> **WORK ORDER**: Return, from the data that follows, each line that holds the word "this".

[Collection entries]
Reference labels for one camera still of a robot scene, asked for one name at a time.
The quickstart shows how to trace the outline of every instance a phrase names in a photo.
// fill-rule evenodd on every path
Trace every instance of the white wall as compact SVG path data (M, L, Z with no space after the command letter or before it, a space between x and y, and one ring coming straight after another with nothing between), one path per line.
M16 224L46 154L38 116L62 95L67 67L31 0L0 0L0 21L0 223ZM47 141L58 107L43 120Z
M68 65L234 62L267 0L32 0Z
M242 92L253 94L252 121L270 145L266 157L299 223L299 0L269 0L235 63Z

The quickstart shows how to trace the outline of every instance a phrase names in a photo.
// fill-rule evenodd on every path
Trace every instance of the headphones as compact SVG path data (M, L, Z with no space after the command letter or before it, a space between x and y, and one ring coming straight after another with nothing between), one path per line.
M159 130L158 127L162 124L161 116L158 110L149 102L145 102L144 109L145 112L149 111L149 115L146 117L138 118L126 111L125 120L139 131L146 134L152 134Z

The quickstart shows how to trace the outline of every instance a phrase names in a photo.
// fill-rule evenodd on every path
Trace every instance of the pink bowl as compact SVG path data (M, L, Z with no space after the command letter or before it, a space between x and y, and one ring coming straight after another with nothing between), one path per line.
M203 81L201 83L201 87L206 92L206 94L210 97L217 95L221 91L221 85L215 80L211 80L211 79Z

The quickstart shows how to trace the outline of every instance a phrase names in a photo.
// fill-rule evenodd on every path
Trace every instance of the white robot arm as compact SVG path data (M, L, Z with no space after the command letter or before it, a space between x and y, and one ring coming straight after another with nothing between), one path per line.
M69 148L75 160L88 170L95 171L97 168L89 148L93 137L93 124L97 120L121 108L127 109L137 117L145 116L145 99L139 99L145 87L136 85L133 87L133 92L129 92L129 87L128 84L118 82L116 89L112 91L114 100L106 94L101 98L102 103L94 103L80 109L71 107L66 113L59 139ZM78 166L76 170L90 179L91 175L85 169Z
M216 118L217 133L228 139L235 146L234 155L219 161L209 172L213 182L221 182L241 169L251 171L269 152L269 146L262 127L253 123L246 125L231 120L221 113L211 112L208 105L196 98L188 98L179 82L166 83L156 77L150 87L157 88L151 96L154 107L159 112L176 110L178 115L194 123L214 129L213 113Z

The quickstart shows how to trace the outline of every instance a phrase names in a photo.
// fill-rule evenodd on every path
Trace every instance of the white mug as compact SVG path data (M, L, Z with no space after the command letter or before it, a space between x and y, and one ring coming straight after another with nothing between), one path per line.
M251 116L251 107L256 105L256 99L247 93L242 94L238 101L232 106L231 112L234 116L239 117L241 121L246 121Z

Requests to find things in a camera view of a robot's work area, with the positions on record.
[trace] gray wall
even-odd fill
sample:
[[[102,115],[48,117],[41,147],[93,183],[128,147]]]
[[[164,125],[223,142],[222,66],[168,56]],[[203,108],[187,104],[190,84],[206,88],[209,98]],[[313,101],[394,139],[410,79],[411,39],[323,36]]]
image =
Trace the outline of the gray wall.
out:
--
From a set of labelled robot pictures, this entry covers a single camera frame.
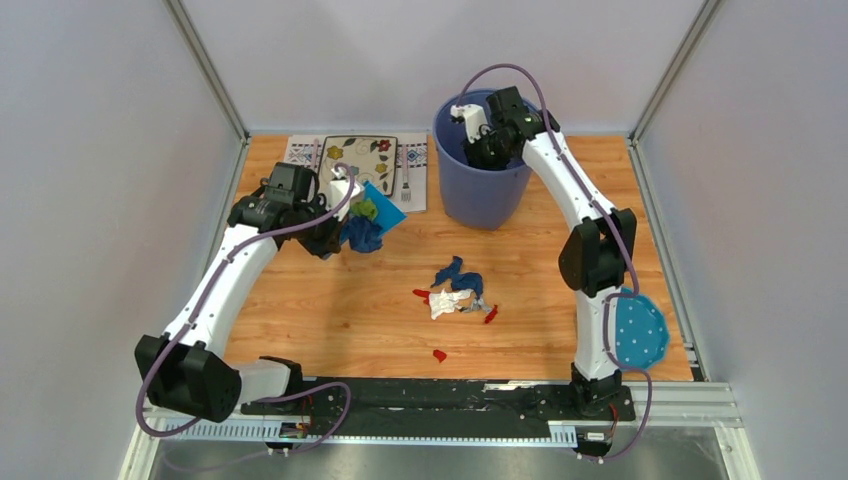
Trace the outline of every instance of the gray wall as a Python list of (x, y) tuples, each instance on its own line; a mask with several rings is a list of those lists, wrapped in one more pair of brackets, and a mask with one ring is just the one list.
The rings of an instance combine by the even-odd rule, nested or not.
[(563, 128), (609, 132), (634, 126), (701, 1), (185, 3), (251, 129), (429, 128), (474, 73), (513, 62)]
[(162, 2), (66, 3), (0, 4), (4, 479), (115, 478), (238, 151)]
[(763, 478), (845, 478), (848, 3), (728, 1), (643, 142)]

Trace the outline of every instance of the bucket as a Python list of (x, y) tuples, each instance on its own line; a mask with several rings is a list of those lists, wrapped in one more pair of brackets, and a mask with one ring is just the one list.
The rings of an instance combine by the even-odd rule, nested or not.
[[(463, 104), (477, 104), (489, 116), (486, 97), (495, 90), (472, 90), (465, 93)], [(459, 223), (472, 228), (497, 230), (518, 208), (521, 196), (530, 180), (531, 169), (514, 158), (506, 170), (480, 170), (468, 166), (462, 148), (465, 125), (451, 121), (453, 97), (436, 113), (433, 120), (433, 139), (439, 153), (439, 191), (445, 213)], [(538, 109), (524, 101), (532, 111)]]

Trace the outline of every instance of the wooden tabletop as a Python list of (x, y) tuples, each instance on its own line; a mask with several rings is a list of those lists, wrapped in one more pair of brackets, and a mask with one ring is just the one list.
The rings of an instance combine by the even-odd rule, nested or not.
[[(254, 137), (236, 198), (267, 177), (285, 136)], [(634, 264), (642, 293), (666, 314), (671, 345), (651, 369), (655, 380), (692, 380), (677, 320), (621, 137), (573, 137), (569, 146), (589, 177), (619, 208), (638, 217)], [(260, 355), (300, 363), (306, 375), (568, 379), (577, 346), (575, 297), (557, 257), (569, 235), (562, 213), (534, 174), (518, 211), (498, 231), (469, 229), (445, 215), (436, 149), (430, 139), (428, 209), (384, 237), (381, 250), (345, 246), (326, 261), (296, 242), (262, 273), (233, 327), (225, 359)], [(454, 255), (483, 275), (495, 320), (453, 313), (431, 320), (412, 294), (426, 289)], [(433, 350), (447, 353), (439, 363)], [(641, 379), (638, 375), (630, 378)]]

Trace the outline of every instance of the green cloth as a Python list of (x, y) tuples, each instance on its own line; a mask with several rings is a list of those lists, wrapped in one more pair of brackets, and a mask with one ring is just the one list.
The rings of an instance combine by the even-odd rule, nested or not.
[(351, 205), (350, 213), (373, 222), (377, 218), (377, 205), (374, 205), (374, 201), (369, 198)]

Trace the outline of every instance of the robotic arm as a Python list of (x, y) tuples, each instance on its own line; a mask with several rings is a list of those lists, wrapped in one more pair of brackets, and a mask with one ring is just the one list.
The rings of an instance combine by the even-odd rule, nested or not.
* * *
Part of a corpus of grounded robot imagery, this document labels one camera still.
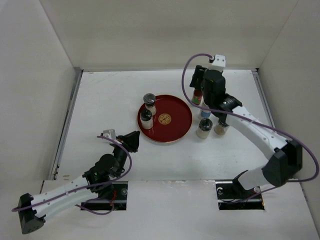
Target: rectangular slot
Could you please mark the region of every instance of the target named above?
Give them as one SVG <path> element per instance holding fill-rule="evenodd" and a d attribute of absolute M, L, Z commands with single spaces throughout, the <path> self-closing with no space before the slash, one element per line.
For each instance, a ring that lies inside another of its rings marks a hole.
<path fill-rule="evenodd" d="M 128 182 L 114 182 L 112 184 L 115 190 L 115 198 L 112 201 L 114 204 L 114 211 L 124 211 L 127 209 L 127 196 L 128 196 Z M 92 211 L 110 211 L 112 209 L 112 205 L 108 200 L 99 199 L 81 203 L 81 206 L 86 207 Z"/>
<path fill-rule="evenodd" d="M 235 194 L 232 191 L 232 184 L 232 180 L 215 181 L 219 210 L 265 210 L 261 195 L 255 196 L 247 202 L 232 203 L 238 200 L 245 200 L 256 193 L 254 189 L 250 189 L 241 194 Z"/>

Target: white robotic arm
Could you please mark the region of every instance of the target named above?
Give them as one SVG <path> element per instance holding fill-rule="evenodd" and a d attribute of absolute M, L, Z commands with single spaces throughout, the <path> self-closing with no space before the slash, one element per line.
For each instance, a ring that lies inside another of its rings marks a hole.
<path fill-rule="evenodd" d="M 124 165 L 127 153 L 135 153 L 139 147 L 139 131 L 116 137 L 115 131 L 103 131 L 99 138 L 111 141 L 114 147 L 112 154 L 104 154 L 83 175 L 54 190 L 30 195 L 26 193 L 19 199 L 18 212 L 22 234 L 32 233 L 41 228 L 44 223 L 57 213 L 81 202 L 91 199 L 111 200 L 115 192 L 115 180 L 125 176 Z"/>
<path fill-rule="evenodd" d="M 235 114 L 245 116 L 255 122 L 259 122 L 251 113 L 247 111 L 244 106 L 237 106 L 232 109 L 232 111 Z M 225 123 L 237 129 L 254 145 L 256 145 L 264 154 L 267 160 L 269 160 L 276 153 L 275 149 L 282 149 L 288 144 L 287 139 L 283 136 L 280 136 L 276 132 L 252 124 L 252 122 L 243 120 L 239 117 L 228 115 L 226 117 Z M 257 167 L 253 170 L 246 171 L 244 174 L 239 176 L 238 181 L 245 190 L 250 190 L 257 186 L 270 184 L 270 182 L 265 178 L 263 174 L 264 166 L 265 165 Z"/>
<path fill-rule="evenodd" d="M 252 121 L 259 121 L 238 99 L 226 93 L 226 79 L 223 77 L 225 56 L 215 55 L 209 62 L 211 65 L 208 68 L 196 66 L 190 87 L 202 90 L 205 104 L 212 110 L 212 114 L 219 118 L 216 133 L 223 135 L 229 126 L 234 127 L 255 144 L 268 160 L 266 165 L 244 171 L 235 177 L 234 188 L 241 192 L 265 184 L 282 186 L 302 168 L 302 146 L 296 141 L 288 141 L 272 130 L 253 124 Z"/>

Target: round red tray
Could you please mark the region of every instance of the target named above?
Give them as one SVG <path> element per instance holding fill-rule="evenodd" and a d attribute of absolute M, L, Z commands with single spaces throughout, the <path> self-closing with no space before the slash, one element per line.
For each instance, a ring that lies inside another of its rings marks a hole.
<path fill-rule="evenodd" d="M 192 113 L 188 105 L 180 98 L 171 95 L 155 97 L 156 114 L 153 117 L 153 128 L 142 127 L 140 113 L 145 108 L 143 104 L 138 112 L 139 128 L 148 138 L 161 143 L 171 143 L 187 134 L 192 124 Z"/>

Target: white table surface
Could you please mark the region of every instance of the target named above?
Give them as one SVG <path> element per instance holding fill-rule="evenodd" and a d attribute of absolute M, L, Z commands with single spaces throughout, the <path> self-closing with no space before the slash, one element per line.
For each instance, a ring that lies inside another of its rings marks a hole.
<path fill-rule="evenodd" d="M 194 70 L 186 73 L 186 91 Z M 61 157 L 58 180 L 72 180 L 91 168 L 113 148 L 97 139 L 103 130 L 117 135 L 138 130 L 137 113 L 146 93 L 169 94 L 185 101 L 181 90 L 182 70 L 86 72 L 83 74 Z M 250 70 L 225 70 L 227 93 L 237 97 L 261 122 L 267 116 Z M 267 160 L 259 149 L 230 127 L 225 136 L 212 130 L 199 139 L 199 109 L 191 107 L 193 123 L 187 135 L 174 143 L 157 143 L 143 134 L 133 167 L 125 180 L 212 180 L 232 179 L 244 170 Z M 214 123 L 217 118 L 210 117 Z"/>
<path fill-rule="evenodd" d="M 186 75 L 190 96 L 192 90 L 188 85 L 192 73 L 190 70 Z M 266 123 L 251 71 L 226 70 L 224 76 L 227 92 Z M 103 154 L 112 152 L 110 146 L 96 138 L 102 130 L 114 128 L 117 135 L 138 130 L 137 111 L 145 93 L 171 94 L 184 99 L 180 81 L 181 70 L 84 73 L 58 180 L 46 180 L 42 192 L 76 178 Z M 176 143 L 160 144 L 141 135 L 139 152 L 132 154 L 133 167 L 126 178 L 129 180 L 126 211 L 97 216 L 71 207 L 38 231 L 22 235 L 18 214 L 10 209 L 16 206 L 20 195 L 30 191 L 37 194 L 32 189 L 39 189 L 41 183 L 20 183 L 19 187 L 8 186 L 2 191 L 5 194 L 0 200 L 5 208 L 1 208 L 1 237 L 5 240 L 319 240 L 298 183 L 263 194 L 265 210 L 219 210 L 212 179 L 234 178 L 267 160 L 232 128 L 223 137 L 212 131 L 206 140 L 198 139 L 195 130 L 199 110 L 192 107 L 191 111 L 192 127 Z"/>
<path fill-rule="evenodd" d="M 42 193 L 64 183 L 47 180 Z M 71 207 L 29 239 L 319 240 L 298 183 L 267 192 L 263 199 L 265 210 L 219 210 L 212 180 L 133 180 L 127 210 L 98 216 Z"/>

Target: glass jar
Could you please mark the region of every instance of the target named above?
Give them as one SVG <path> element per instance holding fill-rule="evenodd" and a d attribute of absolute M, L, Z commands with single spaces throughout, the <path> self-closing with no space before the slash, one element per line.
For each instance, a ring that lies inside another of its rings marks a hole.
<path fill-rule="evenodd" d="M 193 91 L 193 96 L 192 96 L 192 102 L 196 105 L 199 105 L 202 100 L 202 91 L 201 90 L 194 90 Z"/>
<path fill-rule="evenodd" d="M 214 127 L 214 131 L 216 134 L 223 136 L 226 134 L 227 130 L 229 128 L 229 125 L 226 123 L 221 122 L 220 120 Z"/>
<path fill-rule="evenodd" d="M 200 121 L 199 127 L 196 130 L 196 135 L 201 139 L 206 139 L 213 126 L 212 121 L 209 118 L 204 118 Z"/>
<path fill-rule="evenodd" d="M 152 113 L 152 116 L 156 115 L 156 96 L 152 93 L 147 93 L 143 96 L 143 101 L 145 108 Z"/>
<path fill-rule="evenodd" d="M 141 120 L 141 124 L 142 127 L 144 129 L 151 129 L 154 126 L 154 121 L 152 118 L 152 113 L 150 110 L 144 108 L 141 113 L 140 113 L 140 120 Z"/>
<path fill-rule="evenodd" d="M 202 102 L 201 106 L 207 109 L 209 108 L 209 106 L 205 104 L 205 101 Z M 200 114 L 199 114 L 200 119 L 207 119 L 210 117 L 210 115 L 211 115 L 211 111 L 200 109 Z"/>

> **ANSWER SECTION**:
From a set of labelled robot pictures, this entry covers a single camera frame.
Part of a corpus of grounded robot imagery, this document labels one camera still.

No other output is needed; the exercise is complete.